__DIRECTIONS FOR THIS TASK__
Where does the word "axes" occur in the data below? Copy each line that holds it.

__MATERIAL PROVIDED__
******************************

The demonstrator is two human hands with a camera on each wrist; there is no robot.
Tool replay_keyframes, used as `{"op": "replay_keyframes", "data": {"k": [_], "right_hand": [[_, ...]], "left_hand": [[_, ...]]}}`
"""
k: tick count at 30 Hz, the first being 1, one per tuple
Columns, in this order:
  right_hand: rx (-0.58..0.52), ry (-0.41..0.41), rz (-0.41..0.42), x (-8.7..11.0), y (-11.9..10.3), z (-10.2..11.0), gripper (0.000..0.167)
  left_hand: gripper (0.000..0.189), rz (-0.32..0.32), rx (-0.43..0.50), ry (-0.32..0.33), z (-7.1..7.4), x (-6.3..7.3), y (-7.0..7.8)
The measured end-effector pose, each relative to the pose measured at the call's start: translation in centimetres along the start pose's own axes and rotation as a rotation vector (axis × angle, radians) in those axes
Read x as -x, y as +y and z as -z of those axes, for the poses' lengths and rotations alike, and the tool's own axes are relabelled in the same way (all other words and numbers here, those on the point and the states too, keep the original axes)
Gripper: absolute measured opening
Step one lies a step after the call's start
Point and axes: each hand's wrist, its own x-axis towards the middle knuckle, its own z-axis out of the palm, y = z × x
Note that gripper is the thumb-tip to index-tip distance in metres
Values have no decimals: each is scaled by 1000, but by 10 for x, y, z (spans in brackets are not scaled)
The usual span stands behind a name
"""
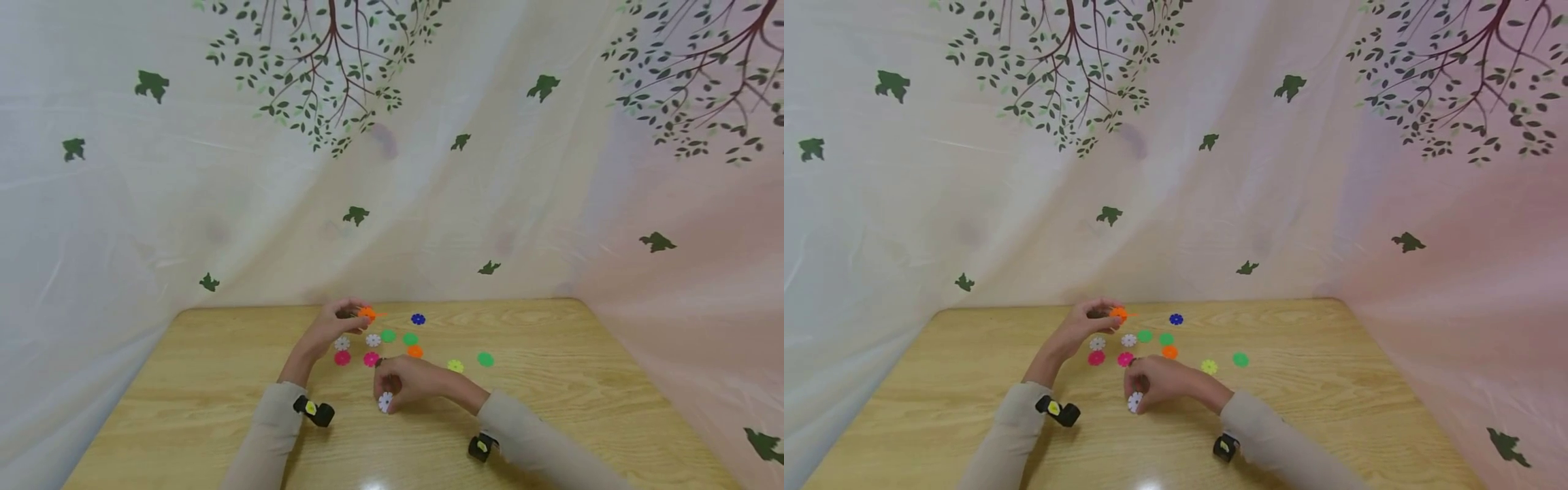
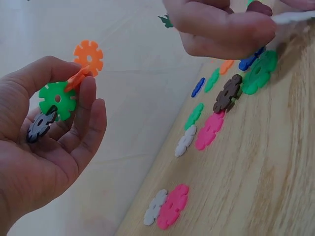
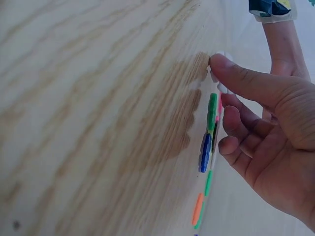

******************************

__THE COMPLETED TASK__
The measured end-effector pose, each relative to the pose measured at the call's start: translation in centimetres along the start pose's own axes and rotation as a rotation vector (axis × angle, radians) in those axes
Read x as -x, y as +y and z as -z of those axes, for the poses' lengths and rotations alike, and the tool's own axes are relabelled in the same way (all other words and numbers here, those on the point and the states too, keep the original axes)
Point and axes: each hand's wrist, its own x-axis towards the middle knuckle, its own z-axis out of the palm, y = z × x

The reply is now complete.